A group of US senators, including the vice chair of the Senate Intelligence committee, received a classified briefing Wednesday about a series of reported encounters by the US Navy with unidentified aircraft, according to a congressional aide.
“If pilots at Oceana or elsewhere are reporting flight hazards that interfere with training or put them at risk, then Senator Warner wants answers. It doesn’t matter if it’s weather balloons, little green men, or something else entirely — we can’t ask our pilots to put their lives at risk unnecessarily,” Rachel Cohen, the spokeswoman for Democratic Virginia Sen. Mark Warner, told CNN.
The briefing was first reported by Politico.

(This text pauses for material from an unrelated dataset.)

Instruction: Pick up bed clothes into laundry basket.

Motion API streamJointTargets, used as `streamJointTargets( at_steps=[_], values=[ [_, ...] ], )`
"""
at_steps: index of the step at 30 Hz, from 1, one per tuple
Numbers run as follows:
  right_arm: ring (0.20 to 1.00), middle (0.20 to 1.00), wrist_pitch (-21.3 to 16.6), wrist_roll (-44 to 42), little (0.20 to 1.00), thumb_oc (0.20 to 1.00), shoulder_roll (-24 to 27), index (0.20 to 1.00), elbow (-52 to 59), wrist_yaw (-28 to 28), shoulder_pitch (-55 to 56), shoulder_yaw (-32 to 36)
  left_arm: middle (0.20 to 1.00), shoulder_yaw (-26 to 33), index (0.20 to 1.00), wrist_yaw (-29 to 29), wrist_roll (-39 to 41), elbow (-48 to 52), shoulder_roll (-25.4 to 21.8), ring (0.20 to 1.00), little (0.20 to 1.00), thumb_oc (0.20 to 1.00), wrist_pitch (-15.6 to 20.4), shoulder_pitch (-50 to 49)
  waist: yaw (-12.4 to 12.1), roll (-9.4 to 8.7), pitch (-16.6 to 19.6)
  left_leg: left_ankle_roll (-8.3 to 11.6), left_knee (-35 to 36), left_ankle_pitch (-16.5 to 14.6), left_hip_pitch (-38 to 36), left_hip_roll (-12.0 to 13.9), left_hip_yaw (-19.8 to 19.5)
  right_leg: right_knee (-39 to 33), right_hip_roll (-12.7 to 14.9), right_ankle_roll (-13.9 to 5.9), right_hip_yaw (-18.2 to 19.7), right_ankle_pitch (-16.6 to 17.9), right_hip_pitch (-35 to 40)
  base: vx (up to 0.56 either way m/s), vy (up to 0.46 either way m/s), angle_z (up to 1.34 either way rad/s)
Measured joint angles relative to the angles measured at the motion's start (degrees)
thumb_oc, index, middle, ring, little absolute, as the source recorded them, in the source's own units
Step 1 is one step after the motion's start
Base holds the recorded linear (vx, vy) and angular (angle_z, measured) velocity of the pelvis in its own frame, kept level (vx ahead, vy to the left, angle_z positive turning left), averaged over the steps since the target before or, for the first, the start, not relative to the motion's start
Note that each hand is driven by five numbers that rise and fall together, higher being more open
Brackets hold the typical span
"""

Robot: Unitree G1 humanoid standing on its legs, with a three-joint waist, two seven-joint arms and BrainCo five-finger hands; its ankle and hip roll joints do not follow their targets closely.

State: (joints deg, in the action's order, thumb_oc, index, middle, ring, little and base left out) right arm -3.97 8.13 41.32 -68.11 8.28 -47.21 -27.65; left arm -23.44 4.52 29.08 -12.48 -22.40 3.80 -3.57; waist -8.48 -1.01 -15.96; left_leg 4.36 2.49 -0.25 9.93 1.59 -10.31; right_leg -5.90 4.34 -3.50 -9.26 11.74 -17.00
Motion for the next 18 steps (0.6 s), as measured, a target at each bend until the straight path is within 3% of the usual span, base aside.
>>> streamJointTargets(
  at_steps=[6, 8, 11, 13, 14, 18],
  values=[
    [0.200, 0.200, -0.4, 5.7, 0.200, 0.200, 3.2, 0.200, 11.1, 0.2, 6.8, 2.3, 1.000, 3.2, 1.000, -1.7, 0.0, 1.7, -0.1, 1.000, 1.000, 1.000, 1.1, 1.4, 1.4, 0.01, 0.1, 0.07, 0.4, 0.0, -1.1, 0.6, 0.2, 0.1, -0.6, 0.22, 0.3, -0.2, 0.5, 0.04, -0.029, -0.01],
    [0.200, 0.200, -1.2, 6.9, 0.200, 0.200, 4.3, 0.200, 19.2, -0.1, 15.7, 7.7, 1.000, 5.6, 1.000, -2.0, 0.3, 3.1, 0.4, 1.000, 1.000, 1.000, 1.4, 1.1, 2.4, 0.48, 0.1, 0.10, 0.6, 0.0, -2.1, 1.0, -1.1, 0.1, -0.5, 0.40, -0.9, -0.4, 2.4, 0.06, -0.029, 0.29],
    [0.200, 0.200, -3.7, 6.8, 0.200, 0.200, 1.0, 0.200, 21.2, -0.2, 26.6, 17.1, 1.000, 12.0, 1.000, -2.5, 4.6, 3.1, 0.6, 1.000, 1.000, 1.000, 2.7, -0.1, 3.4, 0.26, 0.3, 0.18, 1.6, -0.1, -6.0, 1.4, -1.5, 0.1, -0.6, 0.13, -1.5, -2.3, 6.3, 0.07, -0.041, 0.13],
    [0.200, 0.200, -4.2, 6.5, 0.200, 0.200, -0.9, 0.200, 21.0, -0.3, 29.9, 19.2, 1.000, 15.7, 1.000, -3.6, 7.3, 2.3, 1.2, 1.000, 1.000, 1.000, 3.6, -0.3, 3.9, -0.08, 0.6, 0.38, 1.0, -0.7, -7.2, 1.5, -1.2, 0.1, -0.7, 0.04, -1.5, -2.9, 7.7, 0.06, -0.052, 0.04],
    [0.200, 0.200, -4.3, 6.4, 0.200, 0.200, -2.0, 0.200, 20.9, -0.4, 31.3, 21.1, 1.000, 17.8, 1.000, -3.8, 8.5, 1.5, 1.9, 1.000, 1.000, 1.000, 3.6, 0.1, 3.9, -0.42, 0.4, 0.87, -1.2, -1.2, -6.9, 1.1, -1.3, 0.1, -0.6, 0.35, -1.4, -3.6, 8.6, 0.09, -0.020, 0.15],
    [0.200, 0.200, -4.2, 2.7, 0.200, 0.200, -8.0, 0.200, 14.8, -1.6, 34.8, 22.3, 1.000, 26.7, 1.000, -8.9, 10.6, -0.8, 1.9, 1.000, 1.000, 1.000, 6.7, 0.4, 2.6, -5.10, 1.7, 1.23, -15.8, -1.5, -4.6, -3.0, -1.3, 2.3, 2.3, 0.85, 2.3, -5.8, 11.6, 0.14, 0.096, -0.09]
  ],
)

President Donald Trump recently confirmed that he was also briefed on reports of Navy pilots spotting unidentified flying objects.
“I did have one very brief meeting on it,” Trump told ABC News in an interview that aired Sunday. “But people are saying they’re seeing UFO’s, do I believe it? Not particularly.”
Several pilots told the New York Times in an article published in May about multiple encounters with UFOs with no visible engine or infrared exhaust plumes.
In April, the Navy introduced guidelines for its pilots to report unexplainable events so the military can keep track of what may, or may not, be happening. Politico first reported on this matter.
A Navy official told CNN at the time that the Navy does not believe aliens have been flying around US airspace.
But there have been “a number of reports of unauthorized and/or unidentified aircraft entering various military-controlled ranges and designated air space in recent years,” the Navy said in a statement.
The Navy said these kinds of “incursions” pose both a security risk and safety hazard.
“For safety and security concerns, the Navy and the USAF takes these reports very seriously and investigates each and every report,” the statement said.